On Sun, 15 May 2011, Paul Parsons wrote:

> There is a race condition in the tmio_mmc_irq() interrupt handler, 
> caused by the presence of a while loop, which results in warnings of 
> spurious interrupts. This was found on an HP iPAQ hx4700 whose HTC ASIC3 
> reportedly incorporates the Toshiba TC6380AF controller.

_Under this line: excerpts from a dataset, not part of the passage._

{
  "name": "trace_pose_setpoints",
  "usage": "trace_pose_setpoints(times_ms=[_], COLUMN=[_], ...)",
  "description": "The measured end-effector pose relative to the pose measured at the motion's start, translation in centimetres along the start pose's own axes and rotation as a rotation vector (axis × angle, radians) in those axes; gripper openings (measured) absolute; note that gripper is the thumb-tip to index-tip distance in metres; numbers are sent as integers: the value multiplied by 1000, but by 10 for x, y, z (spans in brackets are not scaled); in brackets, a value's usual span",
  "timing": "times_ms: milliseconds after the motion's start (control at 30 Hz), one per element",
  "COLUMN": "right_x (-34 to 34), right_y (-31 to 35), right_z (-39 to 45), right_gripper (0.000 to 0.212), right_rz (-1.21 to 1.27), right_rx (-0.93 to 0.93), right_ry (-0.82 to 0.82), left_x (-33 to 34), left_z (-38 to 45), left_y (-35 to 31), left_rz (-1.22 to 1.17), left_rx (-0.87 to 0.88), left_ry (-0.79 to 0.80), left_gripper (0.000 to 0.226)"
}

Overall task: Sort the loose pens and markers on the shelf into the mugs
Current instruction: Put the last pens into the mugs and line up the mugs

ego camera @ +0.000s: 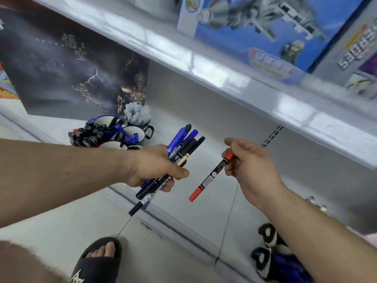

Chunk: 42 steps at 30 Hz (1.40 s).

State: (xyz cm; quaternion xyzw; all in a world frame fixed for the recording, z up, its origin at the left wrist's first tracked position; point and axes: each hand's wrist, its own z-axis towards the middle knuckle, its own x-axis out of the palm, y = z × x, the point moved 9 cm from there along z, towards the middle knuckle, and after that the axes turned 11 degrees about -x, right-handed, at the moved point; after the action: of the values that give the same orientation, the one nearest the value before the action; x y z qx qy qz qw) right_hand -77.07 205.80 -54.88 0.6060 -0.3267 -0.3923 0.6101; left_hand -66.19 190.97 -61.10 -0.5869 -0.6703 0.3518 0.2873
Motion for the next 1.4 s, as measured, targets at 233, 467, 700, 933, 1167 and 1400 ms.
trace_pose_setpoints(times_ms=[233, 467, 700, 933, 1167, 1400], right_x=[-69, -127, -133, -152, -246, -309], right_y=[28, 35, 15, 3, 40, 27], right_z=[-48, -88, -110, -116, -124, -163], right_gripper=[17, 3, 24, 12, 18, 9], right_rz=[-136, -309, -562, -477, -430, -549], right_rx=[-69, -114, -92, -35, -113, -56], right_ry=[-71, -94, -41, -99, -492, -651], left_x=[114, 193, 217, 236, 258, 264], left_z=[3, -11, -13, -9, 10, 42], left_y=[-17, -19, -2, 9, 23, 23], left_rz=[9, 41, 442, 475, 141, -210], left_rx=[39, 168, 222, 277, 189, 52], left_ry=[151, 81, -381, -365, -93, 16], left_gripper=[23, 26, 30, 24, 22, 20])
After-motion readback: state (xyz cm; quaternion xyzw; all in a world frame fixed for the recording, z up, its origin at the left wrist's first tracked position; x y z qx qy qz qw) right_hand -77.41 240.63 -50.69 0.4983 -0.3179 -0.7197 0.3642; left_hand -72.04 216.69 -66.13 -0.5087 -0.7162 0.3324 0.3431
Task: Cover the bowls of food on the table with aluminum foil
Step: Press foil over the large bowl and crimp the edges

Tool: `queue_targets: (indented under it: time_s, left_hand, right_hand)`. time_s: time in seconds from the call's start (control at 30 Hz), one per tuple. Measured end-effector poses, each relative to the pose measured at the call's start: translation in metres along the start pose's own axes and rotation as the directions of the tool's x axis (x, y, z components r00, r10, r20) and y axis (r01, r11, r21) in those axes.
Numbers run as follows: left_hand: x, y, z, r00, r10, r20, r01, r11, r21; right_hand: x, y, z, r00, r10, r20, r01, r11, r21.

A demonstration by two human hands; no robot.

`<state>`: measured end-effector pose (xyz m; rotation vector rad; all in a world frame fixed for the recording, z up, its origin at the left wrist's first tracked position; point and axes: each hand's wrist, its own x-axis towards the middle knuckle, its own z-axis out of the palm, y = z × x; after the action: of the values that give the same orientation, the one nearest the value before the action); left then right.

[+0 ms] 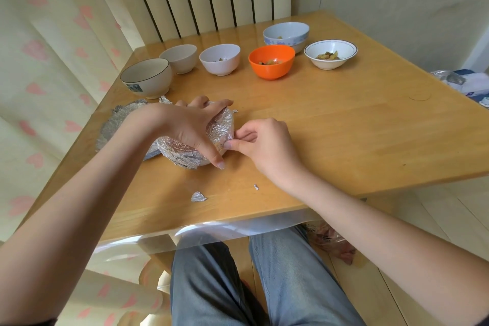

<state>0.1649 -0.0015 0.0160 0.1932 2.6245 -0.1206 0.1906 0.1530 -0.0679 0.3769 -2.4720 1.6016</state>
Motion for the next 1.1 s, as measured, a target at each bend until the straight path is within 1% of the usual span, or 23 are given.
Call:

I wouldn't call this a "race."

> Towards the end of a multiple read (CMD18) operation the handler clears 
> the final RXRDY status bit in the first loop iteration, sees the DATAEND 
> status bit at the bottom of the loop, and so clears the DATAEND status 
> bit in the second loop iteration. However the DATAEND interrupt is still 
> queued in the system somewhere and can't be delivered until the handler 
> has returned. This second interrupt is then reported as spurious in the 
> next call to the handler. Likewise for single read (CMD17) operations. 
> And something similar occurs for multiple write (CMD25) and single write 
> (CMD24) operations, where CMDRESPEND and TXRQ status bits are cleared in 
> a single call.
> 
> In these cases the interrupt handler clears two separate interrupts when 
> it should only clear the one interrupt for which it was invoked. The fix 
> is to remove the while loop.

Sorry, don't understand. Isn't a spurious interrupt reported per "nobody 
cared" if an ISR returns IRQ_NONE? And the TMIO ISR never does this. Is 
the IRQ number, reported as spurious, that of TMIO? Is it shared?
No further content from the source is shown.